Morning’s blue ax split the Valley of Eternal Repose. At the land’s crease, white-gray and lazy, the thin, indifferent river traced its ancient course. Years earlier, Adare had labored through a treatise on hydraulics. Mostly it focused on the building of canals, but there was an entire section on the natural history of rivers, on the way that even a small stream could carve a canyon through the land, given enough time. She tried to imagine the valley before it was a valley, before the current had cut down through the topsoil, exposing the low limestone walls that would serve as tombs to her people. How long had the water toiled through that stretch of ground? Tens of millennia? Hundreds?

And it’s not finished.

Even now, while the Annurians who had gathered in the valley stood still, silent, waiting for her to speak, the current was moving, going about its patient work, chiseling away at its bed, digging deeper, deeper. One day, the stone tombs along the valley’s walls would be too high to reach. Some traveler would stand at the bottom of the gorge and stare up, baffled, at the monuments of Malkeenian emperors-the weathered lumps that had been Alial the Great’s stone lions, Olanon’s martial bas-relief, the rising sun carved around her own father’s tomb-and wonder who had built so far up the wall of the cliff, and why, and where they had gone.

They might not notice Kaden’s grave at all. The huge cedar doors would have rotted away by then, leaving a simple aperture into the cliff’s darkness. Even if that future traveler climbed the limestone cliff to look inside, the body would be gone, ground to dust beneath time’s silent hammer. Even if people remembered, so many millennia hence, names like Annur or Malkeenian, there would be no proof left of the lie Adare was about to tell, no corpse to gaze upon, no evidence to suggest that the Malkeenian laid in that last tomb was no Malkeenian at all.

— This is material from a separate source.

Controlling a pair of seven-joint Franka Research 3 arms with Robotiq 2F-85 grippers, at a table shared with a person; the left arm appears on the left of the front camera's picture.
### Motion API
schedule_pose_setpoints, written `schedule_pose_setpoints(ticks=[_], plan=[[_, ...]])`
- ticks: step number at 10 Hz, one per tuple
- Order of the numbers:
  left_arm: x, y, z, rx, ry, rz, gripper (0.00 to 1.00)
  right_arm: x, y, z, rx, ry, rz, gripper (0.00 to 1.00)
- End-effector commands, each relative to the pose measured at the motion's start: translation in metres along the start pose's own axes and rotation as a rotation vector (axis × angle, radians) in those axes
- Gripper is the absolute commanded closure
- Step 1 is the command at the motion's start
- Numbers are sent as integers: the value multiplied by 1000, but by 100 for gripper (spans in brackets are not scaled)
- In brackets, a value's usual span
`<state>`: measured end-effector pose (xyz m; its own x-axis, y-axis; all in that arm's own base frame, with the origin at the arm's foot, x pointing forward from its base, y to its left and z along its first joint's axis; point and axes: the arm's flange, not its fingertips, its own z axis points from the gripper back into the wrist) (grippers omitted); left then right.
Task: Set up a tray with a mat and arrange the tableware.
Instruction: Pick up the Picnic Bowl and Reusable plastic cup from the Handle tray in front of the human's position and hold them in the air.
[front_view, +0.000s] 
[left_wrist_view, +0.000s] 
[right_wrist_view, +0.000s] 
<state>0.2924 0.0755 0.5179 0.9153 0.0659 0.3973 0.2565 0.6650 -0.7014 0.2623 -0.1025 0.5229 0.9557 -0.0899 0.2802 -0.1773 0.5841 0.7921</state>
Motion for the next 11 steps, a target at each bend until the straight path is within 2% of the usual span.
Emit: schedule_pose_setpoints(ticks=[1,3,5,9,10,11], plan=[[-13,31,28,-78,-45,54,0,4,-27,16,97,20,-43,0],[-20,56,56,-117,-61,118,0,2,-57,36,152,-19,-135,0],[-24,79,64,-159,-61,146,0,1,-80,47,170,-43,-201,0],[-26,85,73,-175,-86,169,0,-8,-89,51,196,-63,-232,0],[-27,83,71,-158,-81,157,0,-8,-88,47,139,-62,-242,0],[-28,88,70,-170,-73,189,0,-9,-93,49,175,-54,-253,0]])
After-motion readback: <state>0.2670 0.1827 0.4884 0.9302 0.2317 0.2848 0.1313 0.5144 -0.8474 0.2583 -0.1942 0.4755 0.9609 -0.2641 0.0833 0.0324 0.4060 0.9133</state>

She had burned Kaden’s body ten days earlier, the night after the fire inside Intarra’s Spear. She could have asked Gwenna to carry the corpse down. The Kettral had already made two trips-the first, to lift the Flea and Sigrid to the palace infirmary; the second, to bring the bodies of Nira, and Oshi, and Ran il Tornja.

“I’ll get your brother next,” Gwenna announced gruffly. “Him and Triste.”

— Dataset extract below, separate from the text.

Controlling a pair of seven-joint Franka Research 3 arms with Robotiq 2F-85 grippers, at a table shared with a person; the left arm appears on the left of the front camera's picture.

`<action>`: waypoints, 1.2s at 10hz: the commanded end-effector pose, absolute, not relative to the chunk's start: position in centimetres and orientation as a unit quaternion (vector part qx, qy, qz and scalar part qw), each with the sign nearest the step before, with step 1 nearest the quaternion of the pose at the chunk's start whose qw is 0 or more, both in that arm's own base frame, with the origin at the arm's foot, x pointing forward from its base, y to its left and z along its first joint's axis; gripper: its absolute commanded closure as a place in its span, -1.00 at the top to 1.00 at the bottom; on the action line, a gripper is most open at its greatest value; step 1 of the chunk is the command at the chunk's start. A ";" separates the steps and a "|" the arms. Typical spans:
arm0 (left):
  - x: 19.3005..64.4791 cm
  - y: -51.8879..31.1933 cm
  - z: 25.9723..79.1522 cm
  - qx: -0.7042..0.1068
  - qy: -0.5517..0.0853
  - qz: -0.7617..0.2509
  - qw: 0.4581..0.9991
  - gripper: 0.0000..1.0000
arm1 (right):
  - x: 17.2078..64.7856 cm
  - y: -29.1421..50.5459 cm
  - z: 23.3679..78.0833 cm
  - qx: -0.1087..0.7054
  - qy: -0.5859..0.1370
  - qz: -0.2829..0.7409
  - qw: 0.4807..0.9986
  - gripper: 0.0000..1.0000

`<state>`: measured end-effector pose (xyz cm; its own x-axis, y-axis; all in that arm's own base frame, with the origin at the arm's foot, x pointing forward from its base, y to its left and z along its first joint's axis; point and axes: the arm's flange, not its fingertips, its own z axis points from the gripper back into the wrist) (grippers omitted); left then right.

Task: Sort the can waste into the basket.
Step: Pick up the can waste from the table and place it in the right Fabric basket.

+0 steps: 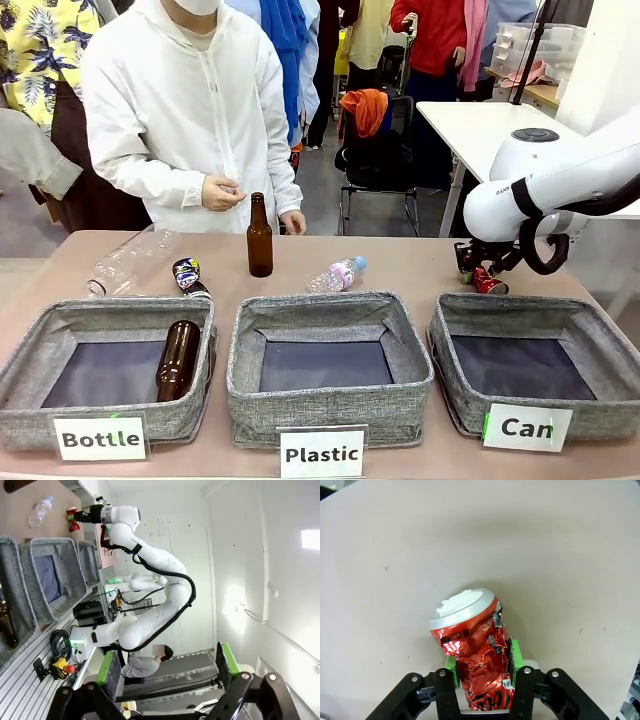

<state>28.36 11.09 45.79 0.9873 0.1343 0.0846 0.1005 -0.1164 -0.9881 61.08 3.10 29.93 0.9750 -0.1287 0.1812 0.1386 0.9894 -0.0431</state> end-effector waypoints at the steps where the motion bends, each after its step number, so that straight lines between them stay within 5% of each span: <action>1: 28.2 11.1 46.0 -0.749 -0.078 0.009 0.658 1.00 | 61.7 3.7 30.2 -0.048 -0.086 -0.081 0.992 -1.00; 5: 28.2 11.1 46.0 -0.749 -0.078 0.009 0.658 1.00 | 61.2 3.3 31.5 -0.033 -0.083 -0.073 0.993 -1.00; 8: 28.2 11.1 46.0 -0.749 -0.078 0.009 0.658 1.00 | 57.8 1.2 38.7 0.008 -0.114 -0.037 0.993 -1.00; 12: 28.2 11.1 46.0 -0.749 -0.078 0.009 0.658 1.00 | 48.6 -0.1 44.2 0.155 -0.118 0.332 0.923 -1.00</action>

Adare shook her head. “We will burn them here.”

Below her, the tower glowed with still-smoldering fire. Overhead, the smoke-smudged stars carved their slow arcs through the dark. Valyn was watching her with his scarred eyes.

“Here?” Gwenna asked.

Adare nodded. “Here.” Her own conviction surprised her. “This is the place they fought so hard to reach. It is the place they made their stand. It is here that they won our war. Why take them down? Why cover them with dirt?”

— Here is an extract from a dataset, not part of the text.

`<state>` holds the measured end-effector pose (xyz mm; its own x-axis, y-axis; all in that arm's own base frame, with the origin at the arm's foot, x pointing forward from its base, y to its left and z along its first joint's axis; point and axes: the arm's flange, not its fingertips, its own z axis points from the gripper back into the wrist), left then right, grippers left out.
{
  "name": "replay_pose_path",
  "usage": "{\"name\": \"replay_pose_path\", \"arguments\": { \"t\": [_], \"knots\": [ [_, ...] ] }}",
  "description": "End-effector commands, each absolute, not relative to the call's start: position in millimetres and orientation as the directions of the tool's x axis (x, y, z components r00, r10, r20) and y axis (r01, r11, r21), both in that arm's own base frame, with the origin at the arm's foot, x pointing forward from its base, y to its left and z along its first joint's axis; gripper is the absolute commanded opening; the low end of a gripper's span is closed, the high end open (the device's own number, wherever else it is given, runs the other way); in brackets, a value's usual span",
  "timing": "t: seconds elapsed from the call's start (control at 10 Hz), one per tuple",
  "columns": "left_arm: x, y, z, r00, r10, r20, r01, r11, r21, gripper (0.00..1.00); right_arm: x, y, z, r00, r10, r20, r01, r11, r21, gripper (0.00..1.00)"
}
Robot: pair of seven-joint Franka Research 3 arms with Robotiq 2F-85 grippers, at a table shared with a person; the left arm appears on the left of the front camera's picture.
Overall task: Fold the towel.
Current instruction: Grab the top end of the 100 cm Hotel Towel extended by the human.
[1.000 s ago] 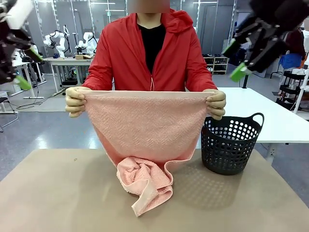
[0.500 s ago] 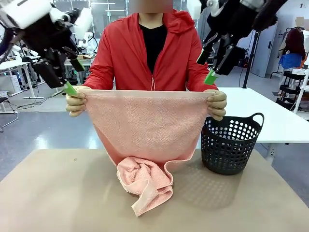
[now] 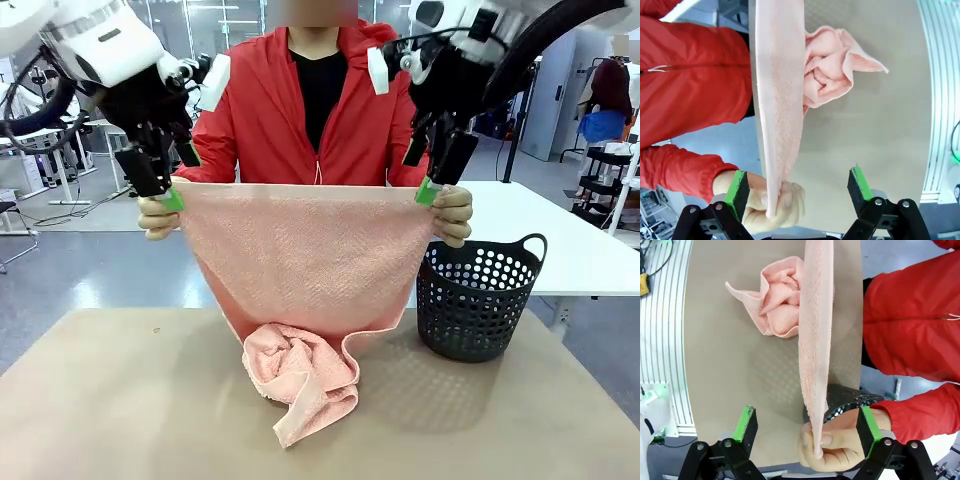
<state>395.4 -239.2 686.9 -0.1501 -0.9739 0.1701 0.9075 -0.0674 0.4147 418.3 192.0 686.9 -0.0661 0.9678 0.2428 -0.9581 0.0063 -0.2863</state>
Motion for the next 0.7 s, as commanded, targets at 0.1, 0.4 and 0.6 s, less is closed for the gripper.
{"name": "replay_pose_path", "arguments": {
  "t": [0.1, 0.4, 0.6],
  "knots": [
    [426.2, -254.7, 672.7, -0.080, -0.986, 0.147, 0.915, -0.014, 0.403, 1.00, 428.4, 196.7, 667.4, -0.014, 0.981, 0.195, -0.961, 0.041, -0.275, 1.00],
    [444.6, -258.2, 649.2, -0.057, -0.989, 0.136, 0.929, -0.002, 0.370, 1.00, 438.2, 202.4, 644.6, 0.006, 0.985, 0.173, -0.966, 0.050, -0.252, 1.00],
    [448.3, -256.5, 645.0, -0.044, -0.989, 0.139, 0.932, 0.009, 0.362, 0.53, 444.2, 205.4, 634.4, 0.021, 0.988, 0.153, -0.963, 0.061, -0.264, 0.86]
  ]
}}
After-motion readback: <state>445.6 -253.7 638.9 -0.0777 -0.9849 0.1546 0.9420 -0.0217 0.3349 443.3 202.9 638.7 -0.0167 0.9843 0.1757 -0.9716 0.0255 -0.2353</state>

And so she had labored half the night alongside Gwenna, and Annick, and Talal, and Valyn to build a rough pyre from the wreckage of the staircase below. When they were finally finished, her hands bled. Her back screamed.

“You’re limping,” Gwenna pointed out quietly. As though that were worth worrying about, as though, compared to everything else that had happened that day, it constituted some kind of sacrifice.

“I’ll survive.”

They laid the two bodies atop the pyre just before dawn. The leach kindled a spark. It wavered, then caught. The flame’s blades made smoke of the dead. The Kettral stood their vigil silently. Even Valyn just stared into the flame as though hoping to go blind. Adare opened her mouth, then shut it. What did she know of Kaden or Triste? Anything she said might be a lie. Silence was the truest eulogy, and it was a relief to remain silent. There would be time in the weeks to come, too much time, for speeches, ample need for noble-sounding lies.

And now, she thought, gazing out over the throng assembled in the valley, that time has come.

She took a deep breath, steadied herself, and then began.

“Some of you who have gathered here will see the splendor of this funeral and whisper, ‘Waste.

She gestured to the columns of soldiers-bull-thick Aedolians, legionaries, Sons of Flame in their flashing bronze-that had marched all the way from Annur, through the wreckage north of the wall, over the low hills, then into the long, winding valley, halting, finally, before her to stand motionless as stone men. The steel heads of a thousand spears blazed like torches in the morning light.